## Task details:
Write the listing out once more, identical to the original but without pictures.

## Supplied data:
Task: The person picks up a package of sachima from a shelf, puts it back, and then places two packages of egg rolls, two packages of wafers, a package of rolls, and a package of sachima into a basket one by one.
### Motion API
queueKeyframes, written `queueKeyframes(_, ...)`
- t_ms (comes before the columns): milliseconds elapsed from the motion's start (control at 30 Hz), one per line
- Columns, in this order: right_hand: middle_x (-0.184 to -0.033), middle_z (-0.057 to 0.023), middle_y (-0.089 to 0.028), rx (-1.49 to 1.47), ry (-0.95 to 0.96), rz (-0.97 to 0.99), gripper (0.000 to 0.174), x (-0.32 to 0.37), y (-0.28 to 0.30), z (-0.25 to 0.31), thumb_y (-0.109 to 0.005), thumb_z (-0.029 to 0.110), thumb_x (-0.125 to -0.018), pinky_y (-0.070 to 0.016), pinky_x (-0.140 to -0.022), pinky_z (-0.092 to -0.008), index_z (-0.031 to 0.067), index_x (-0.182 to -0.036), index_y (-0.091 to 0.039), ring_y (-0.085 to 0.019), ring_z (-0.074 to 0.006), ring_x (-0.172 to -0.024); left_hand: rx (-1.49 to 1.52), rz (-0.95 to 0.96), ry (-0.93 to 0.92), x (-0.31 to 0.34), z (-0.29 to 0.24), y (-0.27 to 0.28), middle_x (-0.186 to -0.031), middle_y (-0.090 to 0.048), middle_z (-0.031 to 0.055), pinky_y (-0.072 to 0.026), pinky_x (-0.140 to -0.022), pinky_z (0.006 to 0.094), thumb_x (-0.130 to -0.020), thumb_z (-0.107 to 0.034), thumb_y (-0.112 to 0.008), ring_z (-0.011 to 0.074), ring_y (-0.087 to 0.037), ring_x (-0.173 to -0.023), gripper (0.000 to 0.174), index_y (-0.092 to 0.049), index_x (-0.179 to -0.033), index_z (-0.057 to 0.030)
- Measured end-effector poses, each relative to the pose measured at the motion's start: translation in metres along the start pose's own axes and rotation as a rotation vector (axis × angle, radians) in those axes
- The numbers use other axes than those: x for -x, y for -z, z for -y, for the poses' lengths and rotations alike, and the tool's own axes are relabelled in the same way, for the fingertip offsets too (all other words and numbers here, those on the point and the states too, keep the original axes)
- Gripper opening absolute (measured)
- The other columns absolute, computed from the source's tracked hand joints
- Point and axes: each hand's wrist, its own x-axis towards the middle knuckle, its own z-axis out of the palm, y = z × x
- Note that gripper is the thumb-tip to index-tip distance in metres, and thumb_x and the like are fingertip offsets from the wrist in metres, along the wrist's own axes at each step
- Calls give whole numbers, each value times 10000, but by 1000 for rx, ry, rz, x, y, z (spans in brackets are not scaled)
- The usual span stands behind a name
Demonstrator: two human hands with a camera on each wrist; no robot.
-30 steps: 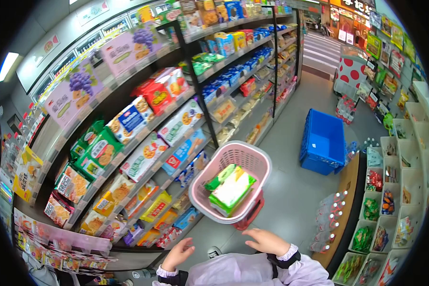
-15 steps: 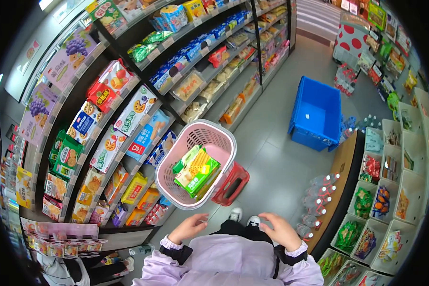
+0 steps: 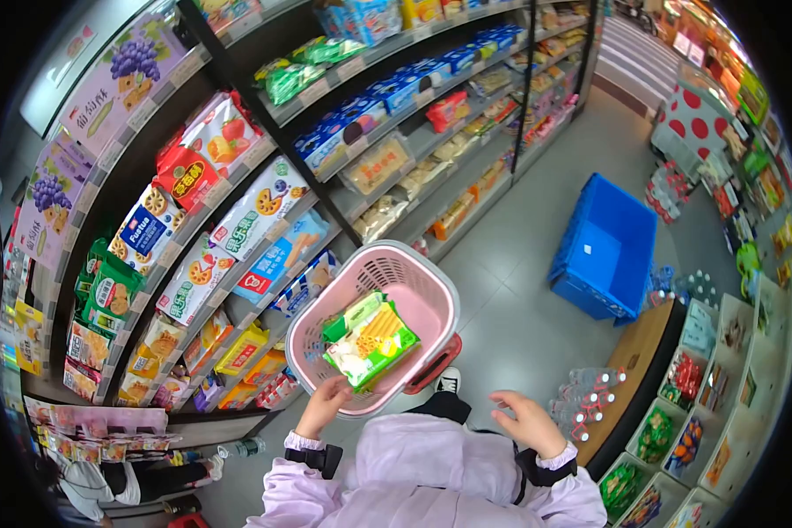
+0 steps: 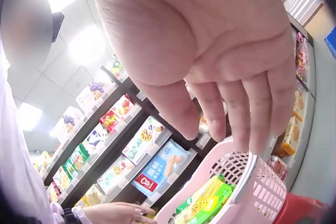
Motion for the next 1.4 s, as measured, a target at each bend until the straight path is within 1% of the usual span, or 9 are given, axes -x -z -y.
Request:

## Solution for this task:
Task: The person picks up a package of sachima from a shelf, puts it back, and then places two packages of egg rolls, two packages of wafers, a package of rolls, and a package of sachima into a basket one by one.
### Motion API
queueKeyframes, written `queueKeyframes(_, ...)`
- t_ms (comes before the columns): milliseconds elapsed from the motion's start (control at 30 Hz), one per line
- Columns, in this order: right_hand: middle_x (-0.184 to -0.033), middle_z (-0.057 to 0.023), middle_y (-0.089 to 0.028), rx (-1.49 to 1.47), ry (-0.95 to 0.96), rz (-0.97 to 0.99), gripper (0.000 to 0.174), x (-0.32 to 0.37), y (-0.28 to 0.30), z (-0.25 to 0.31), thumb_y (-0.109 to 0.005), thumb_z (-0.029 to 0.110), thumb_x (-0.125 to -0.018), pinky_y (-0.070 to 0.016), pinky_x (-0.140 to -0.022), pinky_z (-0.092 to -0.008), index_z (-0.031 to 0.067), index_x (-0.182 to -0.036), index_y (-0.091 to 0.039), ring_y (-0.085 to 0.019), ring_z (-0.074 to 0.006), ring_x (-0.172 to -0.024); left_hand: rx (-1.49 to 1.52), rz (-0.95 to 0.96), ry (-0.93 to 0.92), x (-0.31 to 0.34), z (-0.29 to 0.24), y (-0.27 to 0.28), middle_x (-0.186 to -0.031), middle_y (-0.090 to 0.048), middle_z (-0.031 to 0.055), pinky_y (-0.072 to 0.026), pinky_x (-0.140 to -0.022), pinky_z (0.006 to 0.094), thumb_x (-0.130 to -0.020), thumb_z (-0.107 to 0.034), thumb_y (-0.112 to 0.008), ring_z (-0.011 to 0.074), ring_y (-0.087 to 0.037), ring_x (-0.173 to -0.023), gripper (0.000 to 0.174), index_y (-0.092 to 0.049), index_x (-0.179 to -0.033), index_z (-0.057 to 0.030)
- Measured end-effector poses, each relative to the pose measured at the motion's start: translation in metres along the start pose's own axes and rotation as a rotation vector (axis × angle, radians) in those axes
- The numbers use other axes than those: x for -x, y for -z, z for -y, for the poses' lengths and rotations alike, and the tool's own axes are relabelled in the same way, for the fingertip offsets too (all other words and numbers here, those on the point and the states too, keep the original axes)
- Gripper opening absolute (measured)
- The other columns absolute, computed from the source's tracked hand joints
- Point and axes: each hand's wrist, its own x-axis towards the middle knuckle, its own z-axis out of the palm, y = z × x
- Note that gripper is the thumb-tip to index-tip distance in metres, and thumb_x and the like are fingertip offsets from the wrist in metres, along the wrist's own axes at each step
- Calls give whole numbers, each value times 10000, but by 1000 for rx, ry, rz, x, y, z (spans in brackets are not scaled)
- The usual span stands behind a name
Demonstrator: two human hands with a camera on each wrist; no robot.
-30 steps: 
-15 steps: 
+0 steps: 
+0 steps: 
Motion for the next 1.4 s, as measured, a target at each bend until the straight path is within 1% of the usual span, or 9 are given, axes -x -z -y.
Request:

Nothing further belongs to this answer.